Following the petition was an elaborate statement on the subject, full of subtle arguments, misstatements and perversions, together, of course, with some well-put statements, forming ten propositions in favor of domestic slavery. Their first claim is not exactly true, as even Dr. Eitel, who defended domestic servitude, was bound to declare, namely, That Chinese law does not forbid adoption and domestic servitude. We have already quoted Sir John Smale's statement of the Chinese law, which restricted the adoption of boys to the taking of one with the same surname as the family. And as to the buying of girls for domestic servitude, though largely practiced in China, yet these Chinese merchants could hardly have been ignorant of the fact that it was an illegality before the Chinese law. "The reason of this," says the Chinese protest, "is the excessive increase of population, and the wide extent of poverty and distress." But there was neither over-population nor distress at Hong Kong which should necessitate the introduction of the practice into that Colony. "If all those practices were forbidden, poor and distressed people would have no means left to save their lives, but would be compelled to sit down and wait for death." In other words, these men would claim that their motives were wholly, or largely benevolent in purchasing the children of the poor! And what better could the poor do for a living than to beget children and sell them into slavery to the rich!

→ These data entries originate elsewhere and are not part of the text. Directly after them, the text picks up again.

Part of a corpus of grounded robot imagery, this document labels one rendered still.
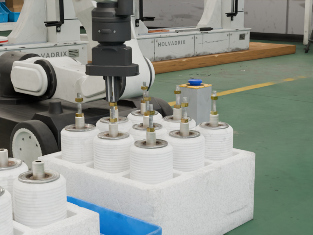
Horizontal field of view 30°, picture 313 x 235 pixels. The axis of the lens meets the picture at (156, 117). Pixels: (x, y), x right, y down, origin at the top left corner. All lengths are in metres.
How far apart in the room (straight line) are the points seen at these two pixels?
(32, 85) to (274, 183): 0.89
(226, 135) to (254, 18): 5.90
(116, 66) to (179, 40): 3.18
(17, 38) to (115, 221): 2.57
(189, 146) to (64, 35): 2.56
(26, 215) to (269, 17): 6.28
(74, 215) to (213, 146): 0.46
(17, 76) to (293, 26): 5.18
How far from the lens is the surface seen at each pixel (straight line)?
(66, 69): 1.99
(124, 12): 1.27
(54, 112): 1.84
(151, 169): 1.26
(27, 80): 2.10
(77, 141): 1.42
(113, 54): 1.31
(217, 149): 1.44
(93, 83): 1.82
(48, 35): 3.85
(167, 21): 8.20
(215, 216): 1.41
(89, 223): 1.09
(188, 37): 4.56
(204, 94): 1.69
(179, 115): 1.53
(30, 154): 1.83
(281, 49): 5.52
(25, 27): 3.76
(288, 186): 1.84
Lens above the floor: 0.58
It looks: 12 degrees down
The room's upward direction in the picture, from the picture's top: straight up
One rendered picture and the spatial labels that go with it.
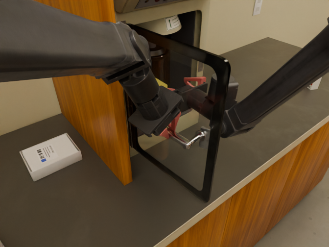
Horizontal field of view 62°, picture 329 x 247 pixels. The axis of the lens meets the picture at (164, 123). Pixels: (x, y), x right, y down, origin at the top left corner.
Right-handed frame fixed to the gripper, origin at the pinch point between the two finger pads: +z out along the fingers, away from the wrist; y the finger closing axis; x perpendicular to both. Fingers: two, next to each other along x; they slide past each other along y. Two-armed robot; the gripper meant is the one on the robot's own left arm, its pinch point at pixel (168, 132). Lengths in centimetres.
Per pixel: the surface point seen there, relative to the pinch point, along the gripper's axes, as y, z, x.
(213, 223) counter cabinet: 5.7, 48.5, 6.5
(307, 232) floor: -35, 151, 27
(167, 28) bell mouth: -24.5, -2.2, -22.4
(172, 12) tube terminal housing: -26.6, -6.7, -20.7
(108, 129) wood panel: 7.5, 5.1, -18.7
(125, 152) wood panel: 8.9, 10.9, -13.5
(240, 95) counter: -46, 52, -19
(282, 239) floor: -21, 144, 19
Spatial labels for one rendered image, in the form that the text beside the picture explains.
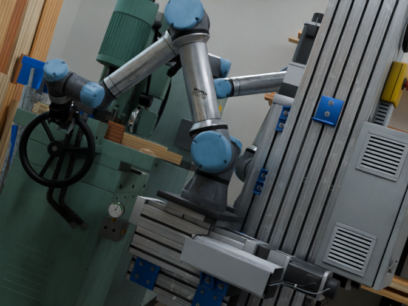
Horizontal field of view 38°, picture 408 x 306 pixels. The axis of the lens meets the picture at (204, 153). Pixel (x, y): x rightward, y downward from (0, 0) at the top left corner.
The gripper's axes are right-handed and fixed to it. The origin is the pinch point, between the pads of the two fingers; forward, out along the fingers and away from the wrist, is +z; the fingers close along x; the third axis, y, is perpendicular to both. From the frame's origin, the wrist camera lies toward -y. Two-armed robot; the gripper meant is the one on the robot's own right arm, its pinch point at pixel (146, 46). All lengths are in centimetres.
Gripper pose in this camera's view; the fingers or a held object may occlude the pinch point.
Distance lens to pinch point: 249.9
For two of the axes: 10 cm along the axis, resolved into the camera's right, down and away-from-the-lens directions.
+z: -9.4, -3.3, 1.1
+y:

"Whilst all those practices, therefore, may be classed together as buying and selling (of free persons), it is yet requisite to distinguish carefully the good or wicked purposes which each class of practice serve, and accordingly apply discriminately either punishment or non-punishment." But anti-slavery legislation has never done this, and never will. The question is not to any large extent the comfort or misery of the chattel, but the forbidding that one human being should be allowed to deal with another as a chattel at all.